Back in JJ's room, the Kid turned to Heyes. "What're we goin’ to do, Heyes? How do we get the money back in? If we take it in now, they'll hear us."

Heyes paused before answering them. "You and I will go around the front of the bank and see where Sullivan is. Let's see if we can catch him red-handed inside the bank. If we do, we can turn him over to Huggins and the sheriff and we're done here."

"But what about the money?" JJ asked. "How do we get it back inside the vault?"

"Once we get the drop on Sullivan, we can tie him up and keep him in the front of the bank." Heyes looked at JJ. "You stay here with the money and we'll signal you from inside the vault so you can open the door and put it back."

Heyes and Curry walked to the front of the bank and looked around the empty street. With Curry standing behind him, Heyes quickly opened the door to the bank and they started to go inside.

Just as Heyes opened the door, George and Fred came out from the alley on the far side of the bank. The sound of a gun being cocked stopped the two of them in their tracks. Knowing that he couldn't outdraw them, Curry looked at Heyes and gave in.
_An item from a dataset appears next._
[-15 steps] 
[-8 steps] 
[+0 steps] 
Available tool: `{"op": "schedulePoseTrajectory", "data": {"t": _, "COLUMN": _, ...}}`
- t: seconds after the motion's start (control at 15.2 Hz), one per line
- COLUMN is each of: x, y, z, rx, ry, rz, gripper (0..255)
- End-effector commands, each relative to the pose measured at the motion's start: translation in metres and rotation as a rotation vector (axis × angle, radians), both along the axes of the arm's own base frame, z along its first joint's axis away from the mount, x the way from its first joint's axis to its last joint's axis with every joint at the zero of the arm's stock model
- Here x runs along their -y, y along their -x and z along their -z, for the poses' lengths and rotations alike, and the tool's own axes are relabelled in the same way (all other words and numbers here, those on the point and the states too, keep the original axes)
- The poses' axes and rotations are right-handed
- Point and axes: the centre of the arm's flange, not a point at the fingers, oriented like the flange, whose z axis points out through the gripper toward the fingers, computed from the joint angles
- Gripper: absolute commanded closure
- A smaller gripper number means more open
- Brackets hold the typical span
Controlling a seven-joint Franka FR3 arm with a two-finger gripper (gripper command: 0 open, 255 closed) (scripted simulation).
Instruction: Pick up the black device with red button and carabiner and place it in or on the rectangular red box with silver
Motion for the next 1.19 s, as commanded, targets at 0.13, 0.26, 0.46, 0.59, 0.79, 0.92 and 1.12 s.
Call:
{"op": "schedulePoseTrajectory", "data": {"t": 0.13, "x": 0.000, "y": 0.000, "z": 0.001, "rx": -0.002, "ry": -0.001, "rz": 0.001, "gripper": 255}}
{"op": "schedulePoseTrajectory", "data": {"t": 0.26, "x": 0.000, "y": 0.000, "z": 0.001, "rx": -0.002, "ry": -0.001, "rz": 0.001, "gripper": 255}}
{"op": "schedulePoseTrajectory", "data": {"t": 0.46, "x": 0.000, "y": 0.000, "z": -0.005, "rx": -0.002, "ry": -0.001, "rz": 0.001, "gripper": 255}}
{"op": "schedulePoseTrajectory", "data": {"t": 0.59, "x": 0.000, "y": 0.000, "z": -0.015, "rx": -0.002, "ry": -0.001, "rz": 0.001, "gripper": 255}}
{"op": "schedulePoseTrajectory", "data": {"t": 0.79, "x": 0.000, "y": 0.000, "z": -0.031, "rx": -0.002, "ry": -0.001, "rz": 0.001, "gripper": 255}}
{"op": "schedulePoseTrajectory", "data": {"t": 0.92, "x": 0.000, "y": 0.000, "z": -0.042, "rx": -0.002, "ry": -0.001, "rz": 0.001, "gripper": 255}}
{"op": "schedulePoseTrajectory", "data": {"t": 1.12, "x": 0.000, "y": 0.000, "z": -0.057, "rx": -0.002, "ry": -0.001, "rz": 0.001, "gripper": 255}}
"What do we have here?" Fred asked.

"Well, looks like someone's trying to rob the bank."

Heyes turned to look at them as they were joined by Sullivan, who opened the door from the inside. "Bring them in here, boys," he told them. "I was watching you from inside and wondering how long it was going to take you to come in. You're pretty good at that, Mr.…."

"Smith," Heyes answered him. "We thought it might be a good idea to stop you from robbing the bank."

"Me robbing the bank?" Sullivan asked. "Gentlemen, I think you have things backwards here. YOU just broke in here. You are obviously the ones robbing this bank!" With George and Fred standing behind them with guns drawn, Heyes and Curry gave up and raised their hands. Fred reached over to take their guns and George covered them.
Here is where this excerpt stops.